WHAT TO WORK ON: No image is to be carried over; reproduce the rest of the listing word for word.

PROVIDED MATERIAL:
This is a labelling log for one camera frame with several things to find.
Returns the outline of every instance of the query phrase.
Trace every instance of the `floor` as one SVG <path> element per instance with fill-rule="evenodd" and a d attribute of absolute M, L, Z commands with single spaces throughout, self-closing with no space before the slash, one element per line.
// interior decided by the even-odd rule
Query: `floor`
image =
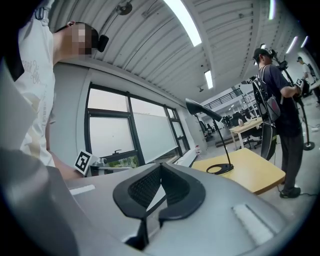
<path fill-rule="evenodd" d="M 296 186 L 301 188 L 302 193 L 317 194 L 320 190 L 320 128 L 319 131 L 312 131 L 312 127 L 320 126 L 320 106 L 316 107 L 316 98 L 314 96 L 303 99 L 303 103 L 307 122 L 308 125 L 310 125 L 309 138 L 311 142 L 315 143 L 315 148 L 310 151 L 303 151 L 302 164 L 295 183 Z M 304 141 L 306 141 L 306 125 L 304 123 L 302 123 L 302 128 Z M 221 129 L 220 132 L 222 136 L 226 136 L 229 133 L 225 128 Z M 226 148 L 228 152 L 235 150 L 233 143 L 226 145 Z M 261 147 L 258 146 L 256 149 L 252 148 L 252 151 L 260 155 Z M 211 143 L 206 154 L 202 154 L 201 157 L 198 157 L 197 161 L 223 154 L 225 154 L 224 147 L 216 147 Z M 281 168 L 282 149 L 280 144 L 277 145 L 275 154 L 270 159 L 270 162 Z M 316 198 L 315 196 L 301 195 L 295 199 L 282 199 L 279 197 L 277 187 L 274 187 L 259 196 L 275 206 L 289 221 L 305 216 L 306 211 L 312 206 L 312 203 Z"/>

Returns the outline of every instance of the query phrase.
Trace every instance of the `railing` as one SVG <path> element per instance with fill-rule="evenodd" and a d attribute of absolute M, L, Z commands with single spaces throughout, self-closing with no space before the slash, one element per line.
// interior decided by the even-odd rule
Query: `railing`
<path fill-rule="evenodd" d="M 226 103 L 238 96 L 240 96 L 242 94 L 242 91 L 240 89 L 236 89 L 234 90 L 233 92 L 230 92 L 220 98 L 217 98 L 216 100 L 214 101 L 211 101 L 210 103 L 204 105 L 207 109 L 210 109 L 212 110 L 213 108 L 219 106 L 219 105 L 222 105 L 223 103 Z"/>

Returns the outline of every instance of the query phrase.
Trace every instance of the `fluorescent light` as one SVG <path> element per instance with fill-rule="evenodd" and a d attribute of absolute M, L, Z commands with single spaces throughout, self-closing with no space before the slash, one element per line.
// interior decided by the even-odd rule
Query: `fluorescent light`
<path fill-rule="evenodd" d="M 308 36 L 305 37 L 303 43 L 301 44 L 301 48 L 303 48 L 308 40 Z"/>
<path fill-rule="evenodd" d="M 211 71 L 208 70 L 207 72 L 204 73 L 205 75 L 205 79 L 206 79 L 206 83 L 208 85 L 208 88 L 211 89 L 214 87 L 214 84 L 212 83 L 212 76 L 211 76 Z"/>
<path fill-rule="evenodd" d="M 294 45 L 295 45 L 295 43 L 296 43 L 297 40 L 298 40 L 298 37 L 295 36 L 295 37 L 293 38 L 293 40 L 292 40 L 292 42 L 291 42 L 291 44 L 290 44 L 290 46 L 289 46 L 289 48 L 288 48 L 288 50 L 286 51 L 285 54 L 288 54 L 288 53 L 291 51 L 291 49 L 294 47 Z"/>
<path fill-rule="evenodd" d="M 270 0 L 269 20 L 273 20 L 275 18 L 275 13 L 276 13 L 276 0 Z"/>
<path fill-rule="evenodd" d="M 181 0 L 164 0 L 164 2 L 170 7 L 170 9 L 181 22 L 182 26 L 190 37 L 193 46 L 201 44 L 202 41 L 196 25 Z"/>

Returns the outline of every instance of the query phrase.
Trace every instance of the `white t-shirt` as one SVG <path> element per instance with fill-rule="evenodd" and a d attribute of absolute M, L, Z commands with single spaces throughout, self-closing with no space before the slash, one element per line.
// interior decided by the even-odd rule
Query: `white t-shirt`
<path fill-rule="evenodd" d="M 55 95 L 53 35 L 48 26 L 31 19 L 19 31 L 18 40 L 24 73 L 14 85 L 36 113 L 20 150 L 40 159 L 44 165 L 54 167 L 45 137 Z"/>
<path fill-rule="evenodd" d="M 305 79 L 310 85 L 315 82 L 314 77 L 311 75 L 311 71 L 309 66 L 306 63 L 302 64 L 303 74 L 308 73 L 308 77 Z"/>

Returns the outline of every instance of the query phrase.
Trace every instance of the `black cap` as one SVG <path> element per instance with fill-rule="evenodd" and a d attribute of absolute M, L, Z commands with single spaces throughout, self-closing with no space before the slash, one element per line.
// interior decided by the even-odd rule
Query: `black cap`
<path fill-rule="evenodd" d="M 267 55 L 268 57 L 271 58 L 270 53 L 269 53 L 266 49 L 261 49 L 261 48 L 255 49 L 254 54 L 253 54 L 253 58 L 254 58 L 255 60 L 257 60 L 257 59 L 259 58 L 259 55 L 260 55 L 260 54 L 261 54 L 261 55 Z"/>

RESPONSE TO THIS EXERCISE:
This is a labelling log for one camera frame with several things to find.
Returns the outline of every instance of the query phrase.
Trace every instance of the `floor` as one SVG <path> element per instance with fill-rule="evenodd" and a d attribute of absolute M, L, Z commands with single spaces throughout, self-closing with no space before the slash, one element per line.
// interior decided by the even-odd rule
Query: `floor`
image =
<path fill-rule="evenodd" d="M 296 186 L 301 188 L 302 193 L 317 194 L 320 190 L 320 128 L 319 131 L 312 131 L 312 127 L 320 126 L 320 106 L 316 107 L 316 98 L 314 96 L 303 99 L 303 103 L 307 122 L 308 125 L 310 125 L 309 138 L 311 142 L 315 143 L 315 148 L 310 151 L 303 151 L 302 164 L 295 183 Z M 304 141 L 306 141 L 306 125 L 304 123 L 302 123 L 302 128 Z M 221 129 L 220 132 L 222 136 L 226 136 L 229 133 L 225 128 Z M 226 148 L 228 152 L 235 150 L 233 143 L 226 145 Z M 261 147 L 258 146 L 256 149 L 252 148 L 252 151 L 260 155 Z M 211 143 L 206 154 L 202 154 L 201 157 L 198 157 L 197 161 L 223 154 L 225 154 L 224 147 L 216 147 Z M 281 168 L 282 149 L 280 144 L 277 145 L 275 154 L 270 159 L 270 162 Z M 316 198 L 315 196 L 301 195 L 295 199 L 282 199 L 279 197 L 277 187 L 274 187 L 259 196 L 275 206 L 289 221 L 305 216 L 306 211 L 312 206 L 312 203 Z"/>

Returns the outline of every instance of the query phrase.
Trace every instance of the `railing` as one SVG <path> element per instance with fill-rule="evenodd" and a d attribute of absolute M, L, Z commands with single spaces throughout, self-closing with no space before the slash, one element per line.
// interior decided by the even-odd rule
Query: `railing`
<path fill-rule="evenodd" d="M 226 103 L 238 96 L 240 96 L 242 94 L 242 91 L 240 89 L 236 89 L 234 90 L 233 92 L 230 92 L 220 98 L 217 98 L 216 100 L 214 101 L 211 101 L 210 103 L 204 105 L 207 109 L 210 109 L 212 110 L 213 108 L 219 106 L 219 105 L 222 105 L 223 103 Z"/>

Returns the outline of every instance of the query phrase.
Trace every instance of the `fluorescent light` as one SVG <path> element per instance with fill-rule="evenodd" and a d attribute of absolute M, L, Z commands with single spaces throughout, self-closing with no space before the slash, one element per line.
// interior decided by the even-odd rule
Query: `fluorescent light`
<path fill-rule="evenodd" d="M 308 36 L 305 37 L 303 43 L 301 44 L 301 48 L 303 48 L 308 40 Z"/>
<path fill-rule="evenodd" d="M 211 71 L 208 70 L 207 72 L 204 73 L 205 75 L 205 79 L 206 79 L 206 83 L 208 85 L 208 88 L 211 89 L 214 87 L 214 84 L 212 83 L 212 76 L 211 76 Z"/>
<path fill-rule="evenodd" d="M 294 45 L 295 45 L 295 43 L 296 43 L 297 40 L 298 40 L 298 37 L 295 36 L 295 37 L 293 38 L 293 40 L 292 40 L 292 42 L 291 42 L 291 44 L 290 44 L 290 46 L 289 46 L 289 48 L 288 48 L 288 50 L 286 51 L 285 54 L 288 54 L 288 53 L 291 51 L 291 49 L 294 47 Z"/>
<path fill-rule="evenodd" d="M 270 0 L 269 20 L 273 20 L 275 18 L 275 13 L 276 13 L 276 0 Z"/>
<path fill-rule="evenodd" d="M 181 0 L 164 0 L 164 2 L 170 7 L 170 9 L 181 22 L 182 26 L 190 37 L 193 46 L 201 44 L 202 41 L 196 25 Z"/>

Returns the outline of every instance of the query phrase.
Trace every instance of the `white t-shirt` as one SVG <path> element per instance with fill-rule="evenodd" and a d attribute of absolute M, L, Z commands with single spaces throughout, self-closing with no space before the slash, one element per line.
// interior decided by the even-odd rule
Query: `white t-shirt`
<path fill-rule="evenodd" d="M 55 95 L 53 35 L 48 26 L 31 19 L 19 31 L 18 40 L 24 73 L 14 85 L 36 113 L 20 150 L 40 159 L 44 165 L 54 167 L 45 137 Z"/>
<path fill-rule="evenodd" d="M 305 79 L 310 85 L 315 82 L 314 77 L 311 75 L 311 71 L 309 66 L 306 63 L 302 64 L 303 74 L 308 73 L 308 77 Z"/>

Returns the outline of every instance of the query phrase.
Trace every instance of the `black cap` as one SVG <path> element per instance with fill-rule="evenodd" and a d attribute of absolute M, L, Z commands with single spaces throughout, self-closing with no space before the slash, one element per line.
// interior decided by the even-odd rule
Query: `black cap`
<path fill-rule="evenodd" d="M 267 55 L 268 57 L 271 58 L 270 53 L 269 53 L 266 49 L 261 49 L 261 48 L 255 49 L 254 54 L 253 54 L 253 58 L 254 58 L 255 60 L 257 60 L 257 59 L 259 58 L 259 55 L 260 55 L 260 54 L 261 54 L 261 55 Z"/>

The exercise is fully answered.